**REQUIREMENT:**
In the answer, give only the lines from the one containing "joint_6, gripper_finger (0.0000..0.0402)" to the end of the listing below, each reproduced word for word.

**SOURCE DATA:**
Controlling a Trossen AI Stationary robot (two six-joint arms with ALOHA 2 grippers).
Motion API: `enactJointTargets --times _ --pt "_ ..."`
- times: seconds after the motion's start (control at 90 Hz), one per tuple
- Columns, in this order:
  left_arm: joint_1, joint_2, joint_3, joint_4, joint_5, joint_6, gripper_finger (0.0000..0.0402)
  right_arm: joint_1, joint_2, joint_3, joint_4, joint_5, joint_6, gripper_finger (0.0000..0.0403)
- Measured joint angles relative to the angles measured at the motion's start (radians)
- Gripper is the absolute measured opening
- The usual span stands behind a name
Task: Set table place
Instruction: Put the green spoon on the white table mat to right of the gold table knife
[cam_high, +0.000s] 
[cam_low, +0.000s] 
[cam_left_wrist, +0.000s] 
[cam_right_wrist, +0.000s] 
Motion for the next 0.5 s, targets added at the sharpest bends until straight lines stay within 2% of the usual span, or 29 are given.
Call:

**THE COMPLETED TASK:**
  left_arm: joint_1, joint_2, joint_3, joint_4, joint_5, joint_6, gripper_finger (0.0000..0.0402)
  right_arm: joint_1, joint_2, joint_3, joint_4, joint_5, joint_6, gripper_finger (0.0000..0.0403)
- Measured joint angles relative to the angles measured at the motion's start (radians)
- Gripper is the absolute measured opening
- The usual span stands behind a name
Task: Set table place
Instruction: Put the green spoon on the white table mat to right of the gold table knife
[cam_high, +0.000s] 
[cam_low, +0.000s] 
[cam_left_wrist, +0.000s] 
[cam_right_wrist, +0.000s] 
Motion for the next 0.5 s, targets added at the sharpest bends until straight lines stay within 2% of the usual span, or 29 are given.
Call:

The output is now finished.